Yesterday I finished my latest Rattlesnake portrait--Diane. You can see a short slide show of its progression on my Instagram account. Overall I'm pleased with how it turned out and most of all I'm pleased to have made a new friend. Diane is an impressive woman and getting to know her as she modeled was a heartwarming experience.
Long time readers know that I lean into the asymmetrical nature of the face and try to capture different expressions on each side. When I look at Diane's portrait I see a happy expression on the left and an expression of hard earned pride on the right side. Feel free to message me and tell me what YOU see. 😊
The biggest lesson I learned with this portrait is to stop trying so hard to capture every detail. I use a combination of live modeling and photos and I think I need to reduce the amount of time I reference the photos. Whereas this portrait looks like Diane, and she agrees that it does, somehow in trying to capture every detail I feel like I lost her essence.

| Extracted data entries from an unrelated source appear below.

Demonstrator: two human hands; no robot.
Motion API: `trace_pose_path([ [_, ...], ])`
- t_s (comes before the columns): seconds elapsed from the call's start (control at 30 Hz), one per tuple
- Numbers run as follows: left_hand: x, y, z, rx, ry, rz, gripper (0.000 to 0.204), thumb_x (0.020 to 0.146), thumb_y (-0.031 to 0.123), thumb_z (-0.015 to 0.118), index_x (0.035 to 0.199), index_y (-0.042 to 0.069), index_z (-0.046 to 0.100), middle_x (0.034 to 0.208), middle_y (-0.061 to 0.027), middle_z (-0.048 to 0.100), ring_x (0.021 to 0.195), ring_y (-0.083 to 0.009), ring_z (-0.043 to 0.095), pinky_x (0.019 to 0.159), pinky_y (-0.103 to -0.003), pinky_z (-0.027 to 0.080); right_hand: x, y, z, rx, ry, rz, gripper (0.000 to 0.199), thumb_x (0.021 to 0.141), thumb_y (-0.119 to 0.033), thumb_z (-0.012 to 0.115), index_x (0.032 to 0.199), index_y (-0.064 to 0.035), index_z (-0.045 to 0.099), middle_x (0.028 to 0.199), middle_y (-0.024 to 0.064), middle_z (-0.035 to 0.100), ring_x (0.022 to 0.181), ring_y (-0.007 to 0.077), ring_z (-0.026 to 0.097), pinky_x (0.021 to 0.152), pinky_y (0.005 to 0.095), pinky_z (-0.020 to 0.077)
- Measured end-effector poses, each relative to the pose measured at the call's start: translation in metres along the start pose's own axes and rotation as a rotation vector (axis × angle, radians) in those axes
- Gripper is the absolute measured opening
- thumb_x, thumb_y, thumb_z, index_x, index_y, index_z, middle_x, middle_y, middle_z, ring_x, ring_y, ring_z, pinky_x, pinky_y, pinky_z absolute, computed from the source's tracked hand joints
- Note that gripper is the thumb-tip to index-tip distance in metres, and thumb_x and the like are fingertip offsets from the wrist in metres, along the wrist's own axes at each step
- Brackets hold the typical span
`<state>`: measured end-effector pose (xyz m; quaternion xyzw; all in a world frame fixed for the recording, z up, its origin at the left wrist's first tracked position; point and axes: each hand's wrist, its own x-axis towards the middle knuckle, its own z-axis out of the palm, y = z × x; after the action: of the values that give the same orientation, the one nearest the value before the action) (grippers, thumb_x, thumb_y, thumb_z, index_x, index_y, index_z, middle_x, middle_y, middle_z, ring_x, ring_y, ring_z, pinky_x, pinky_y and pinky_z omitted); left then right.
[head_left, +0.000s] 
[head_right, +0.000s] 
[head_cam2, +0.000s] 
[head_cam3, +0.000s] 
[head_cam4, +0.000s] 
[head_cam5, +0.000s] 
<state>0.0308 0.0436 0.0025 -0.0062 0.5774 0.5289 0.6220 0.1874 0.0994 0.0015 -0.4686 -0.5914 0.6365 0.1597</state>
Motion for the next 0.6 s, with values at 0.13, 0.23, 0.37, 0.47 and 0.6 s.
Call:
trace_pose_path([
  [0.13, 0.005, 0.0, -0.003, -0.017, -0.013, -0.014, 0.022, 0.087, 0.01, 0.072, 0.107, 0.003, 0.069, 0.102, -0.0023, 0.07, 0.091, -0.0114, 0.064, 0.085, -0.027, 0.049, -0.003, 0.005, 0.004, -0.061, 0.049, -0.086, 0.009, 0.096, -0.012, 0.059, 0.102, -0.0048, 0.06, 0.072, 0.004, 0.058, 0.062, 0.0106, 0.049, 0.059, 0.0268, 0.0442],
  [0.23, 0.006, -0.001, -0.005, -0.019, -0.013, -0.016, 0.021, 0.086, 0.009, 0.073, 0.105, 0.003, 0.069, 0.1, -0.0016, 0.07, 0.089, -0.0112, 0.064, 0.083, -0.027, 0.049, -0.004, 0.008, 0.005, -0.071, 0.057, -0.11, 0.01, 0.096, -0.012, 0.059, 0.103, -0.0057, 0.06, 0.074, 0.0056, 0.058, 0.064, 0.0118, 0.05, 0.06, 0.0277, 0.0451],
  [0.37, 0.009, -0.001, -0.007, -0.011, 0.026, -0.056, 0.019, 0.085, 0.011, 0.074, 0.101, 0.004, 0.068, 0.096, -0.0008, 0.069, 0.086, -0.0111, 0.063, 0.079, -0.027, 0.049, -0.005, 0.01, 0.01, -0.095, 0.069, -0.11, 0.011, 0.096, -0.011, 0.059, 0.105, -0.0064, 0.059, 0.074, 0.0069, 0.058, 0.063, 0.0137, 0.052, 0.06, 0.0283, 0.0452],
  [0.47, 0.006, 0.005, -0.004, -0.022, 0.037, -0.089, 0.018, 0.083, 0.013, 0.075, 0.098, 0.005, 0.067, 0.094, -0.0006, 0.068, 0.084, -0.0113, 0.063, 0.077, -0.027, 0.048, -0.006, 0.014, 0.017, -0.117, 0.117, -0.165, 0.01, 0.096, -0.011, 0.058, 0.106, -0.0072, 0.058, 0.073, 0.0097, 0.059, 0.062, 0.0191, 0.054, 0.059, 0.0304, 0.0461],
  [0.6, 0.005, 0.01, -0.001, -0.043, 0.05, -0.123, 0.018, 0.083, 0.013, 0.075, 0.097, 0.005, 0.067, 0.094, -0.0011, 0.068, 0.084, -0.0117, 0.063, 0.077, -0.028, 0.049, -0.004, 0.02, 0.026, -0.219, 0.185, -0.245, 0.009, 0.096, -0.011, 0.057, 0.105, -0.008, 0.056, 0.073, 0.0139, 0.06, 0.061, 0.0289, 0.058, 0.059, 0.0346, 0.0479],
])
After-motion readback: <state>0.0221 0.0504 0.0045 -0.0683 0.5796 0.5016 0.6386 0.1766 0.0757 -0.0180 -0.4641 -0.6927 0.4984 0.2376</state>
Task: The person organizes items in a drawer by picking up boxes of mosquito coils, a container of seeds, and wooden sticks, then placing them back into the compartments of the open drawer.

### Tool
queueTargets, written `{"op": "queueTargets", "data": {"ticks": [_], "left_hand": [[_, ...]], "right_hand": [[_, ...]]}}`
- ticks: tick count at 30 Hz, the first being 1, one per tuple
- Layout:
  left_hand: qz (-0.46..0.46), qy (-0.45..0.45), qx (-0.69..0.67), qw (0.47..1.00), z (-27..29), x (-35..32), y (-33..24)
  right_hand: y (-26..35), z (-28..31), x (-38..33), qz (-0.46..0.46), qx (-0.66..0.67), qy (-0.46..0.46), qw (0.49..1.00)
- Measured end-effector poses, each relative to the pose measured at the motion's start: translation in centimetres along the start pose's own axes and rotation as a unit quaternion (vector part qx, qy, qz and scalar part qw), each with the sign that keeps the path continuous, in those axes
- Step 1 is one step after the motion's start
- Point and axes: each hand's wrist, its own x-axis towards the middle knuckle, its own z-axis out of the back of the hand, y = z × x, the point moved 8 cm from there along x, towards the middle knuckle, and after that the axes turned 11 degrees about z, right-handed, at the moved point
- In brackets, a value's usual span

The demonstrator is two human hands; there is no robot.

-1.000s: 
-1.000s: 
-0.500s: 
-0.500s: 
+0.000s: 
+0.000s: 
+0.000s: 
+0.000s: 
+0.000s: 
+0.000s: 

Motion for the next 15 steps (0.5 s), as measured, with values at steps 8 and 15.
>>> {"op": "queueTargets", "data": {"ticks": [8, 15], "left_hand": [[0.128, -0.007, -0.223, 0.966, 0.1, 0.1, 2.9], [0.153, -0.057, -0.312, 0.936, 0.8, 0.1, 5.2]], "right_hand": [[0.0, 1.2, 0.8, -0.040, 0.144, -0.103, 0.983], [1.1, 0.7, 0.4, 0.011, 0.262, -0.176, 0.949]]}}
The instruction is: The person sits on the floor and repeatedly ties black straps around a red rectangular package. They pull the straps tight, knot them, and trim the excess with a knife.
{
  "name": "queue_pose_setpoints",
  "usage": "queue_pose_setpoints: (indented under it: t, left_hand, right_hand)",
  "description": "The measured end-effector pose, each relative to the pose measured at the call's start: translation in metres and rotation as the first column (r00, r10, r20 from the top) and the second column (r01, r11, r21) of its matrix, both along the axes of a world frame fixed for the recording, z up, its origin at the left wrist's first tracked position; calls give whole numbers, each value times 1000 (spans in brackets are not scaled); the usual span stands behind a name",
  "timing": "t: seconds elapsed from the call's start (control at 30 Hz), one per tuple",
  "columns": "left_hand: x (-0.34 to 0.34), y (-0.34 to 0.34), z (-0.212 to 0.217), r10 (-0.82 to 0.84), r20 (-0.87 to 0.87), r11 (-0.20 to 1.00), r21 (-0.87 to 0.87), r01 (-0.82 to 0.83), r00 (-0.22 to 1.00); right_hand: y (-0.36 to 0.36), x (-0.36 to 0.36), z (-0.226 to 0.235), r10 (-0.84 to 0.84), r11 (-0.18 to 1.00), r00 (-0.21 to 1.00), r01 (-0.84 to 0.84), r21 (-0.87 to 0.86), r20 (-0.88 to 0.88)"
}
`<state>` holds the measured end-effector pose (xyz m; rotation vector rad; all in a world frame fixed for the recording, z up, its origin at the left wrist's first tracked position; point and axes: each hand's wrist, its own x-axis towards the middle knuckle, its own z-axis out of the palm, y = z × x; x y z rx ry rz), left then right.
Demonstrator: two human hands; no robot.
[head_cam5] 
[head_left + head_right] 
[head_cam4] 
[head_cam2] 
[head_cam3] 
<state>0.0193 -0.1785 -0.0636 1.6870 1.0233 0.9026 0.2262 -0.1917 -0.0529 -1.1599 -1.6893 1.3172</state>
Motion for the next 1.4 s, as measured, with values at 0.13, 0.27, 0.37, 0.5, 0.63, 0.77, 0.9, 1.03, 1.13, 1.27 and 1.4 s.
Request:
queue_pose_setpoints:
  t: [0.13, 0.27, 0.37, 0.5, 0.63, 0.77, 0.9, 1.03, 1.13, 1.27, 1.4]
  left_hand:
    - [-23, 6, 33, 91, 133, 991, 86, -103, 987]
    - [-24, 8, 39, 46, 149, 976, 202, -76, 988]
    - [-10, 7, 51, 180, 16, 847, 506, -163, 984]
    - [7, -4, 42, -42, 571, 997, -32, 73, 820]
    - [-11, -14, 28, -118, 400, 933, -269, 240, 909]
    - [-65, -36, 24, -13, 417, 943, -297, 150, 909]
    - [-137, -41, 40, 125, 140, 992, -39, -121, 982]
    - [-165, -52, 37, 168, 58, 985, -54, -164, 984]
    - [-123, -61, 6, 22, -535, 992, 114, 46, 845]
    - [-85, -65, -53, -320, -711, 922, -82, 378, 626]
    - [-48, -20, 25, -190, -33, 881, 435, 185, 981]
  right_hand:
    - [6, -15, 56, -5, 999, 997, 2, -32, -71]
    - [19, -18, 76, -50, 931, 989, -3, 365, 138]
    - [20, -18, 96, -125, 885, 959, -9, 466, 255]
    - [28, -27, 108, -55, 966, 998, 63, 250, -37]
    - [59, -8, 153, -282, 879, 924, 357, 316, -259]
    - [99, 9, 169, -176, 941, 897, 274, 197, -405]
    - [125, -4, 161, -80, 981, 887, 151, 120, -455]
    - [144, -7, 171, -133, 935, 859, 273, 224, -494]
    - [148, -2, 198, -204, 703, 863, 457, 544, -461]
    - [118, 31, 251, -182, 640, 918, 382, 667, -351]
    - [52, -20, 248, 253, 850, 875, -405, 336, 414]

Oftentimes the initial composition from the first sitting with a new model captures more of who they are and as I refine and refine it's almost like I'm putting a mask on the portrait. For example look at these first and last photos of three portraits:
This summer I'm going to take a break from doing portraits and consider how I want to do the remaining portraits--eventually I want 10-12 portraits and currently I have 6. Maybe the last portraits will be significantly different than these first six.